> No, You've got a typo. But, be careful fixing it,
> it may eat up all your memory.

A typo from copying. The problem is that first the memory error occurs 
and on second call it returns an empty error.

    julia> genprimes(1841378967856, 1850000000000)
    ERROR: MemoryError()
     in primescopy at 
/home/hwb/.julia/v0.3/PrimeSieve/src/primesieve_c.jl:40
     in genprimes at /home/hwb/.julia/v0.3/PrimeSieve/src/primesieve_c.jl:60

    julia> genprimes(1841378967856, 1850000000000)
    0-element Array{Int64,1}

Well, I now see that you mention this in the "Bugs" section of the README 
file.

>> > Also, I don't believe this result:
> I'm always for freedom of conscience!

Of course, it depends on the definition, for me [7, 11, 13, 17, 19, 23] is 
the 
prototype, and then the next 6-er tuples are:

    [97,101,103,107,109,113]
    [16057,16061,16063,16067,16069,16073]
    [19417,19421,19423,19427,19429,19433]
    [43777,43781,43783,43787,43789,43793]
    [1091257,1091261,1091263,1091267,1091269,1091273]
    [1615837,1615841,1615843,1615847,1615849,1615853]
    [1954357,1954361,1954363,1954367,1954369,1954373]

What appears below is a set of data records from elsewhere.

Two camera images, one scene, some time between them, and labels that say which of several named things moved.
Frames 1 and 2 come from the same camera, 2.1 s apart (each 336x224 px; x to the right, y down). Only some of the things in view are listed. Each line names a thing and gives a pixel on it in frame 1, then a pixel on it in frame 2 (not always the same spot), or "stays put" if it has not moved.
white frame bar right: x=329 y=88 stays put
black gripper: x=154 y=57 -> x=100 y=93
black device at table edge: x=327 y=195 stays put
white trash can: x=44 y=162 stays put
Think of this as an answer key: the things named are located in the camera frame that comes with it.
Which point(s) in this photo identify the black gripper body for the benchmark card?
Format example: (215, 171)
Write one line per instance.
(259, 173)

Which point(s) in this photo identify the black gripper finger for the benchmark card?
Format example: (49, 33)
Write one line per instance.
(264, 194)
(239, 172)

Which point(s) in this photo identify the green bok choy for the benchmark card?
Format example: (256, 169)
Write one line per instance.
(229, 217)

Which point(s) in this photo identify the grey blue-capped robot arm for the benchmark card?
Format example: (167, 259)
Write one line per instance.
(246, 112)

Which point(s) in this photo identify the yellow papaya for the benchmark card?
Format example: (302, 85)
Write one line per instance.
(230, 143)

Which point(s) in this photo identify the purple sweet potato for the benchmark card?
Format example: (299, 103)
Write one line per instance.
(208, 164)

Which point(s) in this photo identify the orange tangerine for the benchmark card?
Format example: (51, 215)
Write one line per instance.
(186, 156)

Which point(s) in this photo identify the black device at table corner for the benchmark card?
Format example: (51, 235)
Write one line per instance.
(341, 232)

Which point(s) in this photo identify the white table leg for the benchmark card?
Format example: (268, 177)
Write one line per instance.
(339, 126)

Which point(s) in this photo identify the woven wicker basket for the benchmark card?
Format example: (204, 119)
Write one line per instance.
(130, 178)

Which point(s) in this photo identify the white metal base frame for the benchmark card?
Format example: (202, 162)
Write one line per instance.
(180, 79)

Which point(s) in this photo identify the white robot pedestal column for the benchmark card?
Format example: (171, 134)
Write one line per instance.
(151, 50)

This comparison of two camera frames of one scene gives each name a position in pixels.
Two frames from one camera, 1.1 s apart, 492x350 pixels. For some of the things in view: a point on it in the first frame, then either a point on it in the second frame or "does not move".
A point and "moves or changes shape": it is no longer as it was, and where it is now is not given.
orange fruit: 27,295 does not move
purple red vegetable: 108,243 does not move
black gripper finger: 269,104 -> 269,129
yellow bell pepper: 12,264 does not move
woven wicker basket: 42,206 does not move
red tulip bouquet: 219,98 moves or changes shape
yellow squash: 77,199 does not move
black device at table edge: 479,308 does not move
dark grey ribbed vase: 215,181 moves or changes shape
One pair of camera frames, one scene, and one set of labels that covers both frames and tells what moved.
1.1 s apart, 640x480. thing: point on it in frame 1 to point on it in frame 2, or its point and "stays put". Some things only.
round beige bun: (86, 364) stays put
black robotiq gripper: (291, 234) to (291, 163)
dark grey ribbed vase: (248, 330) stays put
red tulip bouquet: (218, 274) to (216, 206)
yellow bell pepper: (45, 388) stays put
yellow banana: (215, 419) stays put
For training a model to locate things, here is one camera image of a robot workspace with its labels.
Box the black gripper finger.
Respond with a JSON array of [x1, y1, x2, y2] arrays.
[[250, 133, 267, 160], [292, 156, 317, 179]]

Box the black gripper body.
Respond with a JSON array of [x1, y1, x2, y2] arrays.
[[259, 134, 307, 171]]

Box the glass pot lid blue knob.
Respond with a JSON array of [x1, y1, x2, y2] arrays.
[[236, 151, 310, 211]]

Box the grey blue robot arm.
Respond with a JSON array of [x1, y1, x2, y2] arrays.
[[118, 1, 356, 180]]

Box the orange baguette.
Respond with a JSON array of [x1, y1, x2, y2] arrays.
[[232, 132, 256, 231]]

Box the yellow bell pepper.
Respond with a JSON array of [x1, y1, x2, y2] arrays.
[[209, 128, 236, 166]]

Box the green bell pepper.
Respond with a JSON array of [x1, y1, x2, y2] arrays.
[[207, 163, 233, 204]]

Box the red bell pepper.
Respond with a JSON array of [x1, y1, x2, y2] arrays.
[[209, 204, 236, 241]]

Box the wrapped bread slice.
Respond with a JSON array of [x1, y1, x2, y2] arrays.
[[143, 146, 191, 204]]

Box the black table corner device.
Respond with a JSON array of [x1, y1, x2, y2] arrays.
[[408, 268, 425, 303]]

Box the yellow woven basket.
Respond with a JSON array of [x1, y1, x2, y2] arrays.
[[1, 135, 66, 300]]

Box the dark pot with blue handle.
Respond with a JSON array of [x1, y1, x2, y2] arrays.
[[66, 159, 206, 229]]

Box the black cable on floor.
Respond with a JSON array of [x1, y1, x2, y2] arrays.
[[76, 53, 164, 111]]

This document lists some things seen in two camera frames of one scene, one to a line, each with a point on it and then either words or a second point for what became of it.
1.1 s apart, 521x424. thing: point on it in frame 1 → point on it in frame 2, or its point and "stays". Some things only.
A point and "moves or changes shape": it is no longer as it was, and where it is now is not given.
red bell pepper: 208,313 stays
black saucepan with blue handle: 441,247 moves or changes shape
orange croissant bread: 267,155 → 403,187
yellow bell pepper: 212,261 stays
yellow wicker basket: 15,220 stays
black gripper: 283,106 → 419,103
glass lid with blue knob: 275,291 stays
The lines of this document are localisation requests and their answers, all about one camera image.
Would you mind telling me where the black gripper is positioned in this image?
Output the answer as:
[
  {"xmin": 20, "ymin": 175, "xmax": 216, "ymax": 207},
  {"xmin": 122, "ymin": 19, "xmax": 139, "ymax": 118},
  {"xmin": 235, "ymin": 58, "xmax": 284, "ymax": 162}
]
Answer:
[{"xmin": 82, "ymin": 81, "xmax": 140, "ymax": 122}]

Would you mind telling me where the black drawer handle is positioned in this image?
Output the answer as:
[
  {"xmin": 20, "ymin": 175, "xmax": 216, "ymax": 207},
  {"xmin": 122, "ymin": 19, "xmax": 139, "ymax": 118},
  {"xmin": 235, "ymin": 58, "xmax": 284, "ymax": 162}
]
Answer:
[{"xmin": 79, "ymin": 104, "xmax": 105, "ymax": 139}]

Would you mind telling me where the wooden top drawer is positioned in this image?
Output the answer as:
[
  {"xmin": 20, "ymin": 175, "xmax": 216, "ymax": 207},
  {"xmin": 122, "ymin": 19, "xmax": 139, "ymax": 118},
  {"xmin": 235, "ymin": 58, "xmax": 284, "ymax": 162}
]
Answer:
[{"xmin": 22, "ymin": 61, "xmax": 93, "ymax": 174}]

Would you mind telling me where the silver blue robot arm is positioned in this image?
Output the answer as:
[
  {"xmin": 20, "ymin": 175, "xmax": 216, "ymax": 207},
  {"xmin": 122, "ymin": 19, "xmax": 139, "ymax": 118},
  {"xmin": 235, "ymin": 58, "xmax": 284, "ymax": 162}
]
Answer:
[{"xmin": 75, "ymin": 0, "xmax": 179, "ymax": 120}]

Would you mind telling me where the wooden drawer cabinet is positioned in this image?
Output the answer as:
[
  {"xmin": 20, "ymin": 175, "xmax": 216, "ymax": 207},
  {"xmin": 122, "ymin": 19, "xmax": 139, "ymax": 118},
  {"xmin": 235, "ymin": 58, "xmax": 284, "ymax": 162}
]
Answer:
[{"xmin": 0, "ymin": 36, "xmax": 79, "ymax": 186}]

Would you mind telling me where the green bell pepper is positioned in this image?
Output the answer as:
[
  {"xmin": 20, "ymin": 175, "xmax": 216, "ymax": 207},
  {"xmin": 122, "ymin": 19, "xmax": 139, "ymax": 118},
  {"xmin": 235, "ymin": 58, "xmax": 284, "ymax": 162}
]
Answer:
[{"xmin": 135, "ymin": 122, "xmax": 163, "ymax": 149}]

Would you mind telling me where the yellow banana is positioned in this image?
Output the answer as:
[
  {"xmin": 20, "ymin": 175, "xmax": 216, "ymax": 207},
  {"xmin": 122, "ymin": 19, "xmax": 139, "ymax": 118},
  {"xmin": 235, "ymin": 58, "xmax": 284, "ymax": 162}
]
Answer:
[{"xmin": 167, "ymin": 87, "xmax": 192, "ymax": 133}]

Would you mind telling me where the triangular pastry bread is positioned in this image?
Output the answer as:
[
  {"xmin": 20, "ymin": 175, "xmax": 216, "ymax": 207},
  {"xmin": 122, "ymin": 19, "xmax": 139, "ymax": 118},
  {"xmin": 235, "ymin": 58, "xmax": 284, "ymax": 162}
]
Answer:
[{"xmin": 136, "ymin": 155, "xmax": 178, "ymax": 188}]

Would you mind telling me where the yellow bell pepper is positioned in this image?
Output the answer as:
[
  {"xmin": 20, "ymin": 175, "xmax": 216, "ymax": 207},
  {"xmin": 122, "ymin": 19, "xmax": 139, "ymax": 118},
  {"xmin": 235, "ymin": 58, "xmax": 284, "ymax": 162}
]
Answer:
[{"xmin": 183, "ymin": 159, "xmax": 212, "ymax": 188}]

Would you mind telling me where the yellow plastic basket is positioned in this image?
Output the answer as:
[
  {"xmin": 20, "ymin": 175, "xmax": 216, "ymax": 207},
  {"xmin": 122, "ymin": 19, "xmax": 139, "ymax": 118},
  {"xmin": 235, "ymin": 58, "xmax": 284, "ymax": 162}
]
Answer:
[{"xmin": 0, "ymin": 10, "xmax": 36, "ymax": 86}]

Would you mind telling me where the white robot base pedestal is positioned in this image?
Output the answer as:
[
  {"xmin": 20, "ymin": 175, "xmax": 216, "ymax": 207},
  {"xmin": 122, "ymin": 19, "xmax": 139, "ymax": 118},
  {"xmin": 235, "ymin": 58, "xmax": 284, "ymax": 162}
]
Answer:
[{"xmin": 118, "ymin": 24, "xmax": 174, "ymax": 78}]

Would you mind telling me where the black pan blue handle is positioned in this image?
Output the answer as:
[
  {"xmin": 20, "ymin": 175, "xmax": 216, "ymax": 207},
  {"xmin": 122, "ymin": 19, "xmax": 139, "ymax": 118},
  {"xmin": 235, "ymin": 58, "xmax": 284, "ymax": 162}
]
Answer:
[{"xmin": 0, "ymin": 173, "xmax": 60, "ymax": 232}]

and indeed there are none in the interval [100000, 200000].
I wonder what the library means with tuplets. Is that documented somewhere?

>> Octetts of prime numbers are very interesting, even in theory, 
>> but function 'countprimes' does not allow to search for them:
> I didn't write the library, I just wrapped it. 
> I suspect its a bit of work to go to 8.

Don't worry. I took an old script of mine that computed only the first 
10-20 
prime octetts (in R or Python) and converted it to Julia (utilizing Julia's 
'isprime'). During this night it computed *all* prime octetts up to 10^12 , 
and there are hundreds of them, the last one being

    [99452940701, 99452940703, 99452940707, 99452940709, 
     99452940731, 99452940733, 99452940737, 99452940739]

As you said, the 'isprime' function in Julia is really fast.